Le crapaud sautille trois fois. Je considère qu'il valide mon propos.
-Et donc, tu t'dis qu'avec ces bottes, on r'joindrait Thiercelieux vachm'ent vite, malgré la distance ?
-Pourquoi pas ? On n'est plus à ça près !
Herta na répond pas. J'ai l'impression qu'elle pèse le pour et le contre.
-Elle n'a qu'à essayer !
Je sursaute et me retourne. Le chaperon rouge sort du couloir de droite.
-Encore ton aut' toi-même ? ricane Herta.
-Oui, réponds-je.
-Elle a dit qu'c'était dang'reux et qu'fallait qu'j'teste d'abord ?
-Non, elle n'a rien dit, à part que tu n'avais qu'à essayer pour savoir si ça fonctionnait ou non.
Herta ne se fait pas prier. Elle enlève ses chaussures, enfile une botte, puis l'autre. Elle lâche un petit cri strident quand les bottes rétrécissent pour s'adapter parfaitement à la morphologie de ses pieds larges.
-C'est quoi c'te magie ?!?
-Tant mieux si ça s'adapte au porteur. Maintenant... comment fait-on ?

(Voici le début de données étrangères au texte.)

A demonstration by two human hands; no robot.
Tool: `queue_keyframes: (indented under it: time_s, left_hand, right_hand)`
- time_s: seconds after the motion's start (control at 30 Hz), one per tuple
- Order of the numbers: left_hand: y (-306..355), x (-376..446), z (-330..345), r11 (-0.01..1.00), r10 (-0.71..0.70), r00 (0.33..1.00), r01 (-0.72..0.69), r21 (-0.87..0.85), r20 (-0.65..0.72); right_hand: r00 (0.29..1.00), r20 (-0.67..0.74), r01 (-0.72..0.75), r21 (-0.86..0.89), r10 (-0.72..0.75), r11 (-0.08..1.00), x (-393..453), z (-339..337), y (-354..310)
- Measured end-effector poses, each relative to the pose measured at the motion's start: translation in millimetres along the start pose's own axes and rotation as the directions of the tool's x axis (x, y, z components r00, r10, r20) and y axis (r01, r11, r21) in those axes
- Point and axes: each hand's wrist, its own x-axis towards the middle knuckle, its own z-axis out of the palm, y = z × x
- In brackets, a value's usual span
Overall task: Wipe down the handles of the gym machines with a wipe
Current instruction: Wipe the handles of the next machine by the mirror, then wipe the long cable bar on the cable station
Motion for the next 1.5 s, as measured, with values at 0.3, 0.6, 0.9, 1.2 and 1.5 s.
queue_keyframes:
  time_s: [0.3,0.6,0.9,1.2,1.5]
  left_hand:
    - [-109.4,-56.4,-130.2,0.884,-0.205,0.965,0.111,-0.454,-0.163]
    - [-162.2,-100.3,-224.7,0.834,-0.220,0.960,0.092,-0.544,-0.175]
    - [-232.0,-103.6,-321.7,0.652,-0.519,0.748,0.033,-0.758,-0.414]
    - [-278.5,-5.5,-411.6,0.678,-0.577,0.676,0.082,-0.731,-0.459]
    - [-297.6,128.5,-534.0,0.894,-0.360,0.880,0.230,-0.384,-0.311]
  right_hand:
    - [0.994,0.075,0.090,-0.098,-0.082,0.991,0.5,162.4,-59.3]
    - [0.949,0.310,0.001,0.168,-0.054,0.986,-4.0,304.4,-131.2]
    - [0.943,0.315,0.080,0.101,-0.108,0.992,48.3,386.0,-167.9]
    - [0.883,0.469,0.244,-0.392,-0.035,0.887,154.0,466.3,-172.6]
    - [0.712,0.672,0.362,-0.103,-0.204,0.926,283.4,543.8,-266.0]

Herta me regarde mi-intriguée, mi-sourire aux lèvres :
-C't'à dire ?
-Si les bottes font se déplacer vite, c'est pas sûr qu'elles augmentent la force du porteur. Même si tu es plus forte que moi, je ne suis pas sûre que tu ne puisses me soulever longtemps. Et il n'y a qu'une seule paire de bottes. Comment fera-t-on quand tu seras arrivée à Thiercelieux ? Il faudrait que tu reviennes ici pour me rapporter les bottes. A deux avec une seule paire, on est bloquée. Il n'y a qu'une seule de nous deux qui peut faire le voyage...
-Tu t'rappelles de c'qu'j'avais dit à propos d'Michon, tout à l'heure. J'le gardais tant qu'il avait un intérêt. Et quand il en a plus eu... au revoir le Michon. J'ai peur, ma belle, qu'j'applique c'raisonn'ment avec toi maint'nant.

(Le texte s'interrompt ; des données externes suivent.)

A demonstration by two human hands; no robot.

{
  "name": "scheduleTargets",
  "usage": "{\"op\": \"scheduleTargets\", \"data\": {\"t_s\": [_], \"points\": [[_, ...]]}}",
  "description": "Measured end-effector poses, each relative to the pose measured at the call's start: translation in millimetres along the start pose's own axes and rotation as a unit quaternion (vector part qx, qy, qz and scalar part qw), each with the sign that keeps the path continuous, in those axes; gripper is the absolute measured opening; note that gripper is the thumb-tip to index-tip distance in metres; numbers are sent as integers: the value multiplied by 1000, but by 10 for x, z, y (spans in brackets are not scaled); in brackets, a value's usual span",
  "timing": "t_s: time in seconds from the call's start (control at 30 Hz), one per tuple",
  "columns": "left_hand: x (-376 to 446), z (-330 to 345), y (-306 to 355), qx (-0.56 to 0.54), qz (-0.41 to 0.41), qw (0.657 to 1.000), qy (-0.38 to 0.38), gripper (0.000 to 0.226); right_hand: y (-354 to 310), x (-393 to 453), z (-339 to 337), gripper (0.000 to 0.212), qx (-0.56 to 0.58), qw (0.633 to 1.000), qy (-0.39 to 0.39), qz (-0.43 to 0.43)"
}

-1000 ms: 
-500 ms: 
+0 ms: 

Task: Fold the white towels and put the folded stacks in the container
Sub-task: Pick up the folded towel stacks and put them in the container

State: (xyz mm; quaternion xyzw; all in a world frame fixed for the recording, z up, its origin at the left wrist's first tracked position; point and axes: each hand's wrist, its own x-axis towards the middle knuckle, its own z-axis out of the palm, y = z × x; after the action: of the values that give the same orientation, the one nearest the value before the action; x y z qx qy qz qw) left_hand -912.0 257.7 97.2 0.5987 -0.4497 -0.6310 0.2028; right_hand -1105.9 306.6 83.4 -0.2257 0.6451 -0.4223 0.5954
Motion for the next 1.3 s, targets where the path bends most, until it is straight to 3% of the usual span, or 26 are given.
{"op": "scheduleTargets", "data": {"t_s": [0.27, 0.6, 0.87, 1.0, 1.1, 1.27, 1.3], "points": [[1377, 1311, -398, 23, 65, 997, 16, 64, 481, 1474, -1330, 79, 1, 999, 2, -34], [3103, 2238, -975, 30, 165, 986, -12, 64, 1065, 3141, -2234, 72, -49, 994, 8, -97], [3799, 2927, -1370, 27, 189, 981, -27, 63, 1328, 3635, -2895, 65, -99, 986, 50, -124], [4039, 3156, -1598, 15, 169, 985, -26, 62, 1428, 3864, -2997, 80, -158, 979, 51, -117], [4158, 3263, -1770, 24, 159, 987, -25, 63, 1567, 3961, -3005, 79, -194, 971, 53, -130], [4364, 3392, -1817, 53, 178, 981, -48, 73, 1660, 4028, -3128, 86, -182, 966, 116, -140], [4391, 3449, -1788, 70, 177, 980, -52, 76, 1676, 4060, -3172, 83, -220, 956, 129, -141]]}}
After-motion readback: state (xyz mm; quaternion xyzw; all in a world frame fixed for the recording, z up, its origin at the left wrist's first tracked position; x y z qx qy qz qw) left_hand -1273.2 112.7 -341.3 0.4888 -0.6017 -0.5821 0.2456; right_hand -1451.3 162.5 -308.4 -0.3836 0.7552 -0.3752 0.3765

Je la regarde, ébahie. Elle reprend, en souriant méchamment :
-J'ai les bottes, j'ai la direction, j'ai plus qu'à rentrer ! Ahahahahaha !
-M... mais... tu n'oserais pas...
-Et comment ?!?
Je me précipite, mais elle bondit pour m'esquiver. Son saut, équipé des bottes, est bien trop puissant compte tenu de l’exiguïté de la pièce, et son crâne vient s'écraser contre le plafond. Elle retombe, inerte. Le chaperon rouge s'approche du corps d'Herta, et me glisse :
-Vu la forme de son crâne, je pense que c'en est fini d'Herta la sceptique.
Je reste immobile, sidérée par ce qu'il vient de se passer en quelques secondes. Une voix doctorale me sort alors de ma torpeur :
-Hum... si je peux me permettre...
Je me retourne brusquement, pour apercevoir sept hommes de toute petite taille mais aux traits disproportionnés, tous vêtus d'un manteau jaune et d'un long bonnet en tissu, les joues bouffies, les yeux bridés, de longs et fins sourcils et moustaches tombant de part et d'autre du visage, un collier de barbe remontant jusqu'aux tempes.